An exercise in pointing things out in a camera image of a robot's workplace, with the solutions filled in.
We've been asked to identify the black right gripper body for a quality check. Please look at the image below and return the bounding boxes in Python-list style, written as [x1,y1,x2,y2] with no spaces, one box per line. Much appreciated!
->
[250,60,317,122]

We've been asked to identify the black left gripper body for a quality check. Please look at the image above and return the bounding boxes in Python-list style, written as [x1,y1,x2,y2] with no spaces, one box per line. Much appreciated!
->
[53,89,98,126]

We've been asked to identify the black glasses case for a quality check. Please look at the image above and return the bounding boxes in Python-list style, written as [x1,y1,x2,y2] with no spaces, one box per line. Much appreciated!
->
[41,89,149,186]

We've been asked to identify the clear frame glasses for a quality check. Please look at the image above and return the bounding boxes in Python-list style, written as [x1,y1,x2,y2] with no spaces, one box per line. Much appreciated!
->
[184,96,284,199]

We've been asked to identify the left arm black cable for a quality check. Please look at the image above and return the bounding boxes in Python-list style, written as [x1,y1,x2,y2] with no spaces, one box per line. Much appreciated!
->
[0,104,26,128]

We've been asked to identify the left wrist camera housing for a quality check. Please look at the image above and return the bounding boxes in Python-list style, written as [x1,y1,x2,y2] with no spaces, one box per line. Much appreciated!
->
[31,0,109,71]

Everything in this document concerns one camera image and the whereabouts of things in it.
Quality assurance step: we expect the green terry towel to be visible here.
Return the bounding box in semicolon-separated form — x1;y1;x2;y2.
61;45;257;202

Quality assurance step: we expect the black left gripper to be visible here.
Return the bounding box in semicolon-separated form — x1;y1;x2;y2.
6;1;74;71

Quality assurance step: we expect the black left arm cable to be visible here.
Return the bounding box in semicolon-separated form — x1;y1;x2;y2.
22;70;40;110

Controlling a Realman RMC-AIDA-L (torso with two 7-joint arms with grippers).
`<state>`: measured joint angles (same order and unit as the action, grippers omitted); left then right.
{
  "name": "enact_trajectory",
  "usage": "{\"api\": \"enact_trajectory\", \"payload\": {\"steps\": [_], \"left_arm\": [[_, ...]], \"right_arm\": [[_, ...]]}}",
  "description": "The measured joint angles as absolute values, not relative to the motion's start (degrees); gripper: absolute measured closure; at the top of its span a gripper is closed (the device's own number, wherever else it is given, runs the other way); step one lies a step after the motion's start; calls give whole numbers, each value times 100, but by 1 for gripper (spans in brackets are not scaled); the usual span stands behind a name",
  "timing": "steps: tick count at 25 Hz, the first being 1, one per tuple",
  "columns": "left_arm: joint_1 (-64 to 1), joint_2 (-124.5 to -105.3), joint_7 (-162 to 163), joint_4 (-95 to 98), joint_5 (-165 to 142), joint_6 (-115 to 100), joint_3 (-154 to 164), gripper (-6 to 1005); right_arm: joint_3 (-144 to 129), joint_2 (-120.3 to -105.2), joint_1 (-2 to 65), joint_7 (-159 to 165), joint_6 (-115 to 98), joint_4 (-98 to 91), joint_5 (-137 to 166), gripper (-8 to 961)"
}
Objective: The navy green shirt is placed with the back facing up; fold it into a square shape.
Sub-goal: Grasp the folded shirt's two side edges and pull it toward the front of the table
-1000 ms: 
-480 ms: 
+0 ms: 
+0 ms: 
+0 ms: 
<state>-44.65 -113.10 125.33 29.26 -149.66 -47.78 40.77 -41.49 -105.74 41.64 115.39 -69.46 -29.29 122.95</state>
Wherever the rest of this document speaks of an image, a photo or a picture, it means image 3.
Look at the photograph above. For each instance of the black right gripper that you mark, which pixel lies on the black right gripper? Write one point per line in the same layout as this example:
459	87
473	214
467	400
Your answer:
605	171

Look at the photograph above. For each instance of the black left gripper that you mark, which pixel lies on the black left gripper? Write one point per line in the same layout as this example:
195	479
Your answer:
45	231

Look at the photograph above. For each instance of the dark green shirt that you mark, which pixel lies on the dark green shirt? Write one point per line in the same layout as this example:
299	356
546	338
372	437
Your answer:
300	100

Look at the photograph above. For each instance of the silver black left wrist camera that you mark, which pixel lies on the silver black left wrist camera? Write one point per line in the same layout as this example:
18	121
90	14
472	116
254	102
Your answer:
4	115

→ To do
Reproduce each line from the records that contains the word "things".

→ Completed task
An exercise in pointing things out in a camera image of a robot's workplace, with the solutions filled in.
Everything in this document concerns one camera image and the whereabouts of things in it.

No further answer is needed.